== What the task asks ==
Exactly the lines from the start of the data below through the line containing "Think of this" must be returned, and no others.
Source material below:
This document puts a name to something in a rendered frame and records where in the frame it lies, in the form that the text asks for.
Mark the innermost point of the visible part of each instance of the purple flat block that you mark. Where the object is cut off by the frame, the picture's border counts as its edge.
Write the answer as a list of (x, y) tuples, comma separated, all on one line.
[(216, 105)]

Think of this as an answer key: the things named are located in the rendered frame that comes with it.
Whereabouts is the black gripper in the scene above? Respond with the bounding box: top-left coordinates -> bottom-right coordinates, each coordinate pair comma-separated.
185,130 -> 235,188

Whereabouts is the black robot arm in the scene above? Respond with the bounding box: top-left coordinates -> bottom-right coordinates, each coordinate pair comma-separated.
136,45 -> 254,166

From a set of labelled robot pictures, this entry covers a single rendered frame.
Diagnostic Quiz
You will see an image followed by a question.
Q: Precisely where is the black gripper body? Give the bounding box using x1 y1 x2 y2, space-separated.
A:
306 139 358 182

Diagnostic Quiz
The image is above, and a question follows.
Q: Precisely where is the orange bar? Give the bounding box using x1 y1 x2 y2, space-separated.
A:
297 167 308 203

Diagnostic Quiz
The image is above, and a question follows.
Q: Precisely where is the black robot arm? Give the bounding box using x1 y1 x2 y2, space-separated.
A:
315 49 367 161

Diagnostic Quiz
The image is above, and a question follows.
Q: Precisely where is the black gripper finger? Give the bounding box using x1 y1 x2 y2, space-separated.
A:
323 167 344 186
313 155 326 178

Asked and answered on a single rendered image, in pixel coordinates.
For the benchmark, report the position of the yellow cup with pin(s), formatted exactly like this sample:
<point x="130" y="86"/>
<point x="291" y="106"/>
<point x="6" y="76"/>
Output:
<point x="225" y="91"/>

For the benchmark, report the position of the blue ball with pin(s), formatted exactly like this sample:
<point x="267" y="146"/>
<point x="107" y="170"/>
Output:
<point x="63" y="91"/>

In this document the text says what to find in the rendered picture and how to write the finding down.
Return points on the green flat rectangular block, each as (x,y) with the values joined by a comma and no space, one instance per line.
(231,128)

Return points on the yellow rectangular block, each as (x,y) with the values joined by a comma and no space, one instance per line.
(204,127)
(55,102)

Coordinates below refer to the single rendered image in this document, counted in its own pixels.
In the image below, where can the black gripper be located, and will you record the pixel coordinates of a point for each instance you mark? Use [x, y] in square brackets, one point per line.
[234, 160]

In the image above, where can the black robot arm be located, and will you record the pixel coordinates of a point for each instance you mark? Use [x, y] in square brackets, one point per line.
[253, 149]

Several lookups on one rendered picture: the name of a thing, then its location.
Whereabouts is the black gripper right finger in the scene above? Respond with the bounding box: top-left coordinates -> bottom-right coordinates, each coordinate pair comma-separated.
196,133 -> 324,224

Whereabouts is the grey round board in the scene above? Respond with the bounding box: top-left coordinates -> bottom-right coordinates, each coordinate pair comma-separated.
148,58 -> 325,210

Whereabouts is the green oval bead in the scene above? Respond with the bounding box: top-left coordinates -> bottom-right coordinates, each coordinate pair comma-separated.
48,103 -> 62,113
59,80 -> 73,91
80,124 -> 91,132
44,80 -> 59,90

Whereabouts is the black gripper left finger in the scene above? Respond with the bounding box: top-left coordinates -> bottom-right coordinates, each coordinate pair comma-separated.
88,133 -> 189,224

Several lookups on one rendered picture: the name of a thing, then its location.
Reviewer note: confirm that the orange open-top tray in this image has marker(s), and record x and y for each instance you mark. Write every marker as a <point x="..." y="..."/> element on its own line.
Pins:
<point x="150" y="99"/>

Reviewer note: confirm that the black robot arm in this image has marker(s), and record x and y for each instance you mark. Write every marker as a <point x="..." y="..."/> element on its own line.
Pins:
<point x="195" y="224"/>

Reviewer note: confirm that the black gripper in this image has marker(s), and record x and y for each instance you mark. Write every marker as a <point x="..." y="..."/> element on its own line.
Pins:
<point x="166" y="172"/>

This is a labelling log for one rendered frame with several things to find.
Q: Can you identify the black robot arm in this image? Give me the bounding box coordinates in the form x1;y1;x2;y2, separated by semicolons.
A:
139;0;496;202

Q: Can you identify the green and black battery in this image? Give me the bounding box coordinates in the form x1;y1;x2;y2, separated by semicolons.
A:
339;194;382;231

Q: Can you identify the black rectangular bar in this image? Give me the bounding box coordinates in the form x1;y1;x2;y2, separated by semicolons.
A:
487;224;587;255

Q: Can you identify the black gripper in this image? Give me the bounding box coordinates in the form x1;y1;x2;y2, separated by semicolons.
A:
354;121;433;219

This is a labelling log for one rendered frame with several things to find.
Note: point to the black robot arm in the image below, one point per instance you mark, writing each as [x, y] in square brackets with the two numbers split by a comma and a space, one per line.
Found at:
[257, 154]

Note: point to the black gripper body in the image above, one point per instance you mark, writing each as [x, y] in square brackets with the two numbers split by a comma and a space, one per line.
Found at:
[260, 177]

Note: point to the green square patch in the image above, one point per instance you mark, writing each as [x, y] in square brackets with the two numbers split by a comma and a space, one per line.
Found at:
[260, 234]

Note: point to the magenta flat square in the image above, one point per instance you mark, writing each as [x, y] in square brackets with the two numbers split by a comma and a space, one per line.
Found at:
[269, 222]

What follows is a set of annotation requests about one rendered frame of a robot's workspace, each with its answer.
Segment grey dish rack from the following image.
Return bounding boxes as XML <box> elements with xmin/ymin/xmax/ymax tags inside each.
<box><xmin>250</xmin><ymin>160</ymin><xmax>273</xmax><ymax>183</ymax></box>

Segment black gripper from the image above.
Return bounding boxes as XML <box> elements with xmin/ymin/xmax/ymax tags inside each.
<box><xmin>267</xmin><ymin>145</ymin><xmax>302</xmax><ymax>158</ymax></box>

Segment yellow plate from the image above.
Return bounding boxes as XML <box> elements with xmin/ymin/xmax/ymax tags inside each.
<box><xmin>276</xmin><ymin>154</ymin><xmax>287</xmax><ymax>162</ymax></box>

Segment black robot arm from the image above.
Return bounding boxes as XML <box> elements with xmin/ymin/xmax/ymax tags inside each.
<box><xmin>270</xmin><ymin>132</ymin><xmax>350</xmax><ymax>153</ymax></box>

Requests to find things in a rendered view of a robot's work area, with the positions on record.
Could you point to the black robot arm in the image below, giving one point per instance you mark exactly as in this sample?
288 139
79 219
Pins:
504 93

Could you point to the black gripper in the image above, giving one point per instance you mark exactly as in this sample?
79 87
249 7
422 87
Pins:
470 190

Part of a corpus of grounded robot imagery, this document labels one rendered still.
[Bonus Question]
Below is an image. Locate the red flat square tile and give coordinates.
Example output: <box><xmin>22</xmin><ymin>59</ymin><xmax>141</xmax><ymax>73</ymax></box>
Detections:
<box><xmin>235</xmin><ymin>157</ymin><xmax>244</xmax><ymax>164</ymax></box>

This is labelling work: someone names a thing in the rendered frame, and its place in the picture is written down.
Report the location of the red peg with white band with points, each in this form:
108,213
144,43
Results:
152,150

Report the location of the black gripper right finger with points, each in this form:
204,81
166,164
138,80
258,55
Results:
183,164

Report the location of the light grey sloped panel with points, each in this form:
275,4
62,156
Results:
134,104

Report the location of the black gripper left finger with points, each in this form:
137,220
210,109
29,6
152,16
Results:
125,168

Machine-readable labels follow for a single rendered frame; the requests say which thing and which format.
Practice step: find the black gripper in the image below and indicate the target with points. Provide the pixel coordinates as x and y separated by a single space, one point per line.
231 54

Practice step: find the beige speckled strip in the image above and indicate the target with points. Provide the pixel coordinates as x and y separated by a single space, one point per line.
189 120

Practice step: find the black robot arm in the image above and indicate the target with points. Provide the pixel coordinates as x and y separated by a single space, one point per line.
End of Source material.
== Task output ==
This document puts a name to something in a rendered frame and records where in the frame it lies, in the form that the text asks for.
Mark the innermost point of the visible part of each instance of the purple flat block that you mark. Where the object is cut off by the frame, the picture's border counts as its edge.
Write the answer as a list of (x, y) tuples, comma separated, all on one line.
[(216, 105)]

Think of this as an answer key: the things named are located in the rendered frame that comes with it.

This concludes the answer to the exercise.